端午还没有到,人们便开始忙碌,仿佛这是一个盛大的节日,仿佛那天一被叫醒,便可见大地璀璨,满目生机。
院子里有穿开裆裤的小孩子奔跑的人家,他们的母亲早早地就将压箱底的红布拿出来,再翻出珍藏的五彩丝线,将剪子、针、顶针、纸剪的“花样”准备好了,便坐在春天煦暖的阳光下,开始做“五毒兜”。我们小孩子并不知道这件精巧的肚兜是什么意思,只觉得一针一线绣出来的蛇、蝎、蜘蛛、壁虎和癞蛤蟆,惟妙惟肖,煞是可爱;甚至忘了哪年哪月曾被一条小蛇吓得脊背发凉,被一只蝎子钳过一口,被一只蜘蛛爬过手背,或者让一只撒尿的壁虎瘆得头皮发麻,被一只癞蛤蟆踩过一脚。女人们也聚到一起,看着肚兜上绣花的人那么专心,便有些手痒,回家取了针线和布,也跟着学做起来,仿佛整个村庄里的孩子,在端午这一天,都会穿上护身符,此后一生不会被“五毒”伤害。尽管更多的时候,是我们小孩子主动惹怒了这些在春天出洞的毒虫们。
做父亲的也不会闲着,站在院子的桃树下抬头瞅上一眼,便大致有了眉目,将哪一根桃枝折下来,可以给孩子们每人做一个桃木棍辟邪。做桃木棍一点也不比绣小肚兜容易,说起来也是一个精细活,等于在木头上绣花。而且这手艺非得男人们做不可,没有力气可不行。于是我们小孩子又开始崇拜自己的父亲,叽叽喳喳围在他的身边,看他如何将桃枝截成指头长的一段,又刮了青绿的皮,将湿润的内里磨得光滑铮亮,做成一把刀剑的模样,并在上面刻出精美的花纹,或者一条栩栩如生的祥龙,再或写上“平安”“富贵”之类的字,而后用一根红色的丝线拴住,便等着端午那一天的到来。
端午终于来了。

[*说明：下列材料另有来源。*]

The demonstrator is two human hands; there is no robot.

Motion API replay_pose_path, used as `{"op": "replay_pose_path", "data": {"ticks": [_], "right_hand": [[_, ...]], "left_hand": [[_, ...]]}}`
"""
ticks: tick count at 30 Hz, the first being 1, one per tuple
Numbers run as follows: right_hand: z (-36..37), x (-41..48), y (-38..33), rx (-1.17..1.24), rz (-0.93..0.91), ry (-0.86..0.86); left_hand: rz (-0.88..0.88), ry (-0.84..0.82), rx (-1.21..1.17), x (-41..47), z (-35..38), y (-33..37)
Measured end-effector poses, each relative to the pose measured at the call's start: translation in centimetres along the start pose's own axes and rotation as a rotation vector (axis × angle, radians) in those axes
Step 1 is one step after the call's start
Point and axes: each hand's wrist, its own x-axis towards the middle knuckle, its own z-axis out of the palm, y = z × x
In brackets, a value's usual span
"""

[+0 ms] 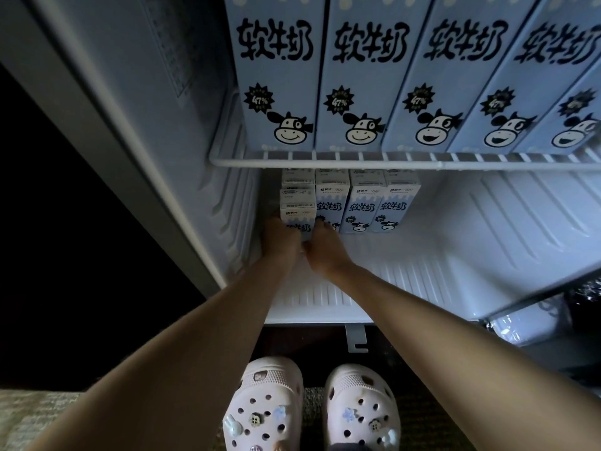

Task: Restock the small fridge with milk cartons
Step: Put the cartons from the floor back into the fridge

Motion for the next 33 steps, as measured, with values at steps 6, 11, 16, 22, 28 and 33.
{"op": "replay_pose_path", "data": {"ticks": [6, 11, 16, 22, 28, 33], "right_hand": [[-0.2, -0.2, -0.4, 0.033, 0.011, -0.020], [-1.8, -1.9, -0.6, 0.004, 0.041, -0.081], [-4.9, -6.4, -1.4, -0.092, 0.017, -0.021], [-9.2, -16.0, -4.6, -0.062, -0.052, 0.138], [-15.6, -27.9, -6.3, -0.065, -0.105, 0.340], [-19.1, -39.1, -4.9, -0.082, -0.123, 0.453]], "left_hand": [[-0.011, -0.008, 0.039, 0.0, -0.2, 0.2], [-0.016, -0.076, 0.071, -1.7, -1.2, 0.8], [-0.018, -0.107, 0.334, -5.3, -2.9, 2.4], [0.085, -0.121, 0.509, -14.0, -6.4, 5.9], [0.300, -0.162, 0.568, -25.7, -8.9, 9.8], [0.502, -0.292, 0.669, -36.1, -9.7, 10.0]]}}
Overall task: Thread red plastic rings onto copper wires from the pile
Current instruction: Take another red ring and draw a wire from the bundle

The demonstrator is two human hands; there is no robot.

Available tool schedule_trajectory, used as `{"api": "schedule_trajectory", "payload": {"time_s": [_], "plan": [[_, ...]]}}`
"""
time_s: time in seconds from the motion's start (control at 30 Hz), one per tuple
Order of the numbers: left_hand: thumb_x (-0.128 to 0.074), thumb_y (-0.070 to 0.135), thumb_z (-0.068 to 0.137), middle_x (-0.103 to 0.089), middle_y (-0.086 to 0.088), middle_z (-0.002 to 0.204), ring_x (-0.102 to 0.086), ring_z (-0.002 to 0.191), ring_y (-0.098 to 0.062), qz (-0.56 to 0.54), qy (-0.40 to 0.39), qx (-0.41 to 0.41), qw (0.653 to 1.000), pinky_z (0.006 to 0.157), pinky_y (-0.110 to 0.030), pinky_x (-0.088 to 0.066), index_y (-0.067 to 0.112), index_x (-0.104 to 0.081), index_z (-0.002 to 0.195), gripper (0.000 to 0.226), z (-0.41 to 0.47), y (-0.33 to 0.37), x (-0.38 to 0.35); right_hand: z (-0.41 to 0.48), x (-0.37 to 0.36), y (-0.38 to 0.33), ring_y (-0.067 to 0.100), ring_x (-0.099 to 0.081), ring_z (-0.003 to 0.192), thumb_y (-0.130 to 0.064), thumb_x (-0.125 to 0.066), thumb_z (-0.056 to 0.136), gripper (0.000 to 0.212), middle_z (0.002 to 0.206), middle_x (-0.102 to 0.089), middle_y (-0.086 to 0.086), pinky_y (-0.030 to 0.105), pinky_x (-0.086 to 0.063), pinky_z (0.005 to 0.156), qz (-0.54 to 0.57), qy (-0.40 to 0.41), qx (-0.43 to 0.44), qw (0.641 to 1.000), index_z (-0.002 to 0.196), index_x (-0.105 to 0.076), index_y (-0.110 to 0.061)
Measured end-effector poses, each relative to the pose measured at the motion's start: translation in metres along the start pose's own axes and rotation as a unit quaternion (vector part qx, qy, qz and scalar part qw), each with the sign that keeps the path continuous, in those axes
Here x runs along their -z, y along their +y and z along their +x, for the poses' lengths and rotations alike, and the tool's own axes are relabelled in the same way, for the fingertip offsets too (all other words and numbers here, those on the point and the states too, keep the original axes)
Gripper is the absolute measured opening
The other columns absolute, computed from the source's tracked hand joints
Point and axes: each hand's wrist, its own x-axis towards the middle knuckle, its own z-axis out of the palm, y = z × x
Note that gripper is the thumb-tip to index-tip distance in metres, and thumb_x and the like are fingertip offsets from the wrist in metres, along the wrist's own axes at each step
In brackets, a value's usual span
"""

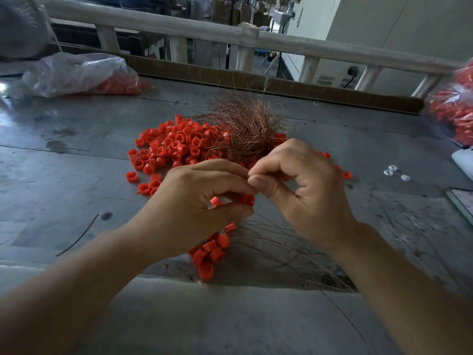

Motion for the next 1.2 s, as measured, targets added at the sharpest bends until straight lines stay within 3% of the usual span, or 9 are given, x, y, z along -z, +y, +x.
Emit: {"api": "schedule_trajectory", "payload": {"time_s": [0.17, 0.27, 0.5, 0.57, 0.7, 0.9, 1.03, 1.2], "plan": [[-0.066, 0.026, 0.071, -0.064, 0.013, 0.101, -0.064, 0.091, -0.001, -0.110, 0.039, 0.041, 0.992, 0.078, -0.014, -0.050, 0.023, -0.071, 0.093, 0.023, -0.001, 0.001, 0.002, 0.000, 0.001, 0.002, 0.002, -0.058, 0.090, -0.010, -0.056, 0.087, 0.022, 0.094, -0.058, -0.009, 0.016, -0.047, 0.076, 0.077, -0.012, -0.048, 0.996, 0.109, -0.057, -0.014], [-0.067, 0.030, 0.068, -0.067, 0.012, 0.101, -0.064, 0.093, -0.001, -0.140, 0.065, 0.062, 0.986, 0.080, -0.013, -0.049, 0.023, -0.062, 0.104, 0.037, 0.000, 0.001, 0.004, 0.000, 0.000, 0.001, 0.003, -0.058, 0.099, -0.001, -0.057, 0.083, 0.035, 0.101, -0.060, -0.009, 0.015, -0.046, 0.086, 0.087, -0.059, -0.064, 0.992, 0.113, -0.053, -0.017], [-0.074, 0.034, 0.065, -0.068, 0.019, 0.100, -0.065, 0.095, -0.005, -0.213, 0.077, 0.082, 0.971, 0.080, -0.015, -0.050, 0.021, -0.062, 0.103, 0.042, 0.002, 0.001, 0.006, 0.000, 0.003, 0.003, 0.003, -0.058, 0.070, -0.007, -0.059, 0.082, 0.028, 0.077, -0.055, -0.011, 0.011, -0.044, 0.068, 0.083, -0.061, -0.100, 0.990, 0.106, -0.056, -0.021], [-0.079, 0.027, 0.062, -0.069, 0.018, 0.097, -0.066, 0.092, -0.004, -0.210, 0.090, 0.103, 0.968, 0.077, -0.014, -0.050, 0.018, -0.071, 0.087, 0.028, 0.003, -0.001, 0.007, 0.001, 0.004, 0.003, 0.001, -0.056, 0.064, -0.007, -0.055, 0.085, 0.025, 0.079, -0.050, -0.014, 0.009, -0.042, 0.063, 0.064, -0.057, -0.090, 0.992, 0.105, -0.055, -0.022], [-0.071, 0.031, 0.058, -0.072, 0.012, 0.085, -0.067, 0.079, -0.005, -0.230, 0.127, 0.160, 0.952, 0.069, -0.013, -0.051, 0.025, -0.068, 0.085, 0.028, 0.004, -0.004, 0.009, 0.004, 0.010, 0.006, -0.010, -0.048, 0.071, -0.006, -0.055, 0.084, 0.020, 0.079, -0.046, -0.020, 0.004, -0.037, 0.068, -0.008, -0.033, -0.069, 0.997, 0.102, -0.063, -0.011], [-0.070, 0.028, 0.059, -0.072, 0.012, 0.084, -0.066, 0.076, -0.002, -0.232, 0.111, 0.157, 0.953, 0.068, -0.012, -0.050, 0.032, -0.070, 0.082, 0.024, 0.003, -0.001, 0.008, 0.004, 0.009, 0.004, -0.004, -0.048, 0.066, -0.008, -0.065, 0.078, 0.007, 0.075, -0.048, -0.015, 0.005, -0.036, 0.064, -0.027, -0.046, -0.062, 0.997, 0.084, -0.068, -0.006], [-0.070, 0.031, 0.058, -0.073, 0.009, 0.084, -0.068, 0.076, -0.005, -0.245, 0.101, 0.169, 0.949, 0.066, -0.013, -0.052, 0.030, -0.072, 0.081, 0.024, 0.004, 0.001, 0.007, 0.003, 0.006, 0.004, -0.004, -0.050, 0.068, -0.006, -0.060, 0.082, 0.012, 0.076, -0.052, -0.011, 0.005, -0.036, 0.065, -0.021, -0.036, -0.075, 0.996, 0.090, -0.069, -0.008], [-0.074, 0.008, 0.052, -0.073, -0.003, 0.080, -0.070, 0.071, -0.014, -0.417, 0.101, 0.216, 0.877, 0.061, -0.017, -0.053, 0.018, -0.075, 0.076, 0.026, 0.005, -0.003, 0.005, 0.006, 0.013, 0.004, -0.002, -0.047, 0.057, -0.013, -0.064, 0.080, 0.015, 0.071, -0.058, -0.007, 0.006, -0.034, 0.056, 0.050, 0.039, -0.115, 0.991, 0.078, -0.061, -0.028]]}}
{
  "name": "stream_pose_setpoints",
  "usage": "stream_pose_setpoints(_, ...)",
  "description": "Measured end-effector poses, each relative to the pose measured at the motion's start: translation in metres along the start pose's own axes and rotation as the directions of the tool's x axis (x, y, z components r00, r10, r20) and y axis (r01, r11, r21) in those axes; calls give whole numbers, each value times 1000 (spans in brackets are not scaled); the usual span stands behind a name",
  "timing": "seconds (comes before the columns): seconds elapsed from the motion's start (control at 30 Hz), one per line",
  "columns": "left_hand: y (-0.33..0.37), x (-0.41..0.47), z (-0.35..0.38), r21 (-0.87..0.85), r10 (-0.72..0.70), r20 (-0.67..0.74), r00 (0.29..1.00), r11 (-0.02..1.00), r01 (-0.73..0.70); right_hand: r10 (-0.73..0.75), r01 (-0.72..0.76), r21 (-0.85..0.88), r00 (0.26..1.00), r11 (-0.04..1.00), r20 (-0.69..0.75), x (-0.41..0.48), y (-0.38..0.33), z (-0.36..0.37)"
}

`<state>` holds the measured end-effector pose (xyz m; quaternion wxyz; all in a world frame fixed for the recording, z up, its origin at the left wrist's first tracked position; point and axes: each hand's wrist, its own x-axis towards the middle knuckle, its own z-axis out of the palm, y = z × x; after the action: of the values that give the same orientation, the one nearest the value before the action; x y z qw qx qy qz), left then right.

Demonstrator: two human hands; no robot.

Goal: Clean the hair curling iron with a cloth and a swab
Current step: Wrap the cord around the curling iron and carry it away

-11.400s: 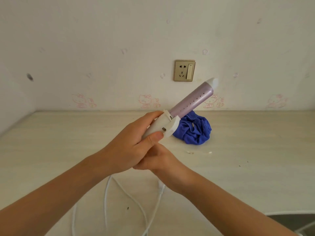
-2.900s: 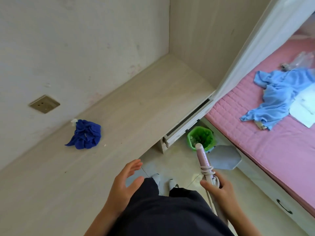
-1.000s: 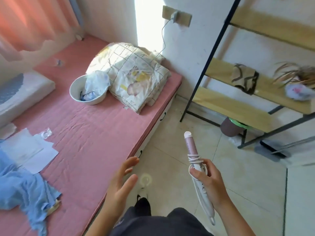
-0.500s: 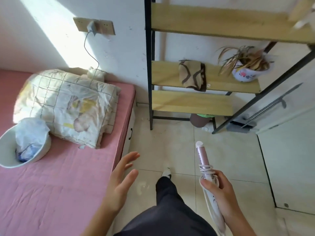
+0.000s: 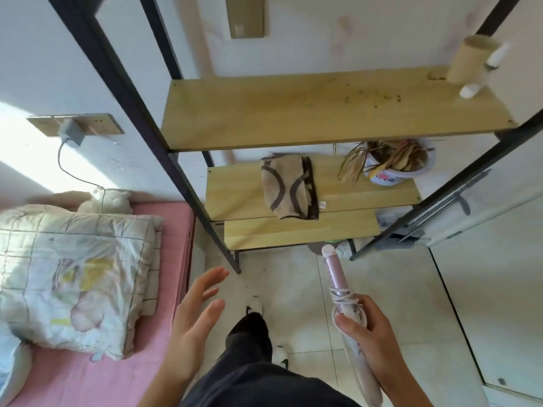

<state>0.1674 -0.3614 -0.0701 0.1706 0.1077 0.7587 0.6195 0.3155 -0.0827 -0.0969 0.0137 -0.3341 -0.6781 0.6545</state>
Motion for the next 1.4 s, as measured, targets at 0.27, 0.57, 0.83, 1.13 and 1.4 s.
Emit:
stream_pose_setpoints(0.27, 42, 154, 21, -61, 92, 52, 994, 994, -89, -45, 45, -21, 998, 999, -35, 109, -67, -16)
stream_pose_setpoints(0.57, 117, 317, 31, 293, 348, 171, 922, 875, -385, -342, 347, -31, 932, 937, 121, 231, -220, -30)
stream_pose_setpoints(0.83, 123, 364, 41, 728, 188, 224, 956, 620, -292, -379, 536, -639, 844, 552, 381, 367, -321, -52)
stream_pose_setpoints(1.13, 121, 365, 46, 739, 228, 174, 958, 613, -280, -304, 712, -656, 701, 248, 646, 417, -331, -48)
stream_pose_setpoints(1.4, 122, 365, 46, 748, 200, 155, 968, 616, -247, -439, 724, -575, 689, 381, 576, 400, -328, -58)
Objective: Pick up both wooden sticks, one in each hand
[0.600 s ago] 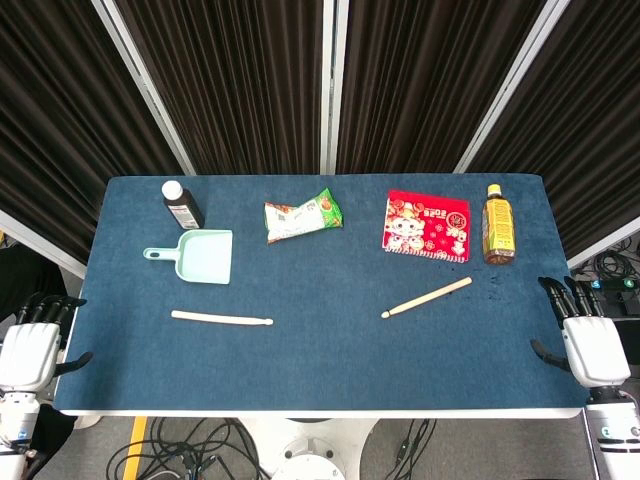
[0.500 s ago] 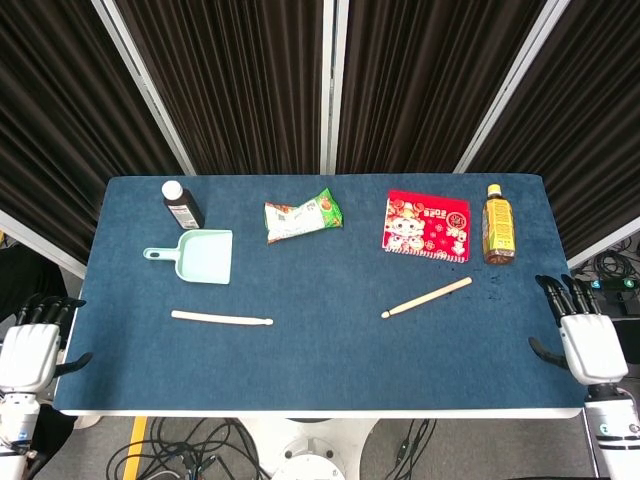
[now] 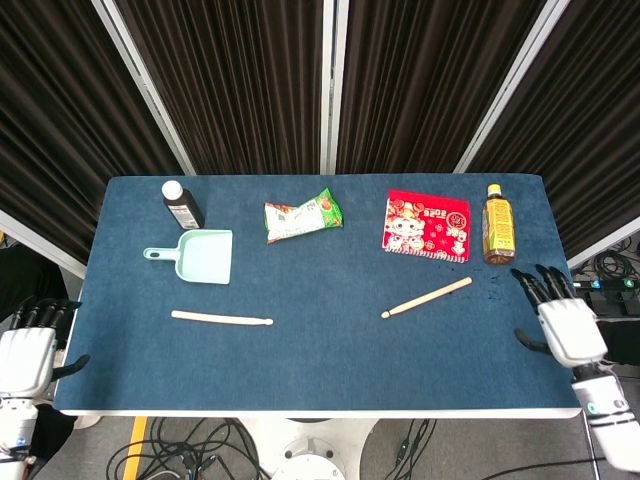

母亲早早去田野里采了艾草回来,绳子扎上一把,挂在屋檐两边的石灰墙上,又忙着用艾草煮一盘热乎乎的鸡蛋,蒸一锅香甜的粽子。父亲则在庭院两棵梧桐树间,给我们小孩子做一个麻绳秋千。弟弟昨晚就穿了喜庆的肚兜,敞了怀开心地在院子里奔来跑去。我和姐姐闻着锅里艾草散发出的浓郁的馨香,口水都要流出来了。但知道父母还没有下令,我们只能把玩着胸前还带着父亲掌心温度的桃木棍,坐在秋千架上,摇摇晃晃等待着午饭的到来。
我记不清究竟吃了多少的粽子。似乎每一年,都有飘着艾草香味的甜蜜粽子,和新鲜滑嫩的水煮鸡蛋,穿过我的肠胃,像热烈的五月一样化为我身体的某个部分。手腕上戴过的五彩丝线早已寻不见了,我在翻滚的麦浪中留下的印记也已消失,甚至那时的我,还不知端午是为了纪念一个叫屈原的伟大诗人。可是,弥漫着艾草味道的爱与哀愁,即便在许多年后,我离家千里,依然于每年的五月将我唤醒。好像,我依然还是那个奔跑在春天的孩子,等着母亲一声声温柔地唤我回家。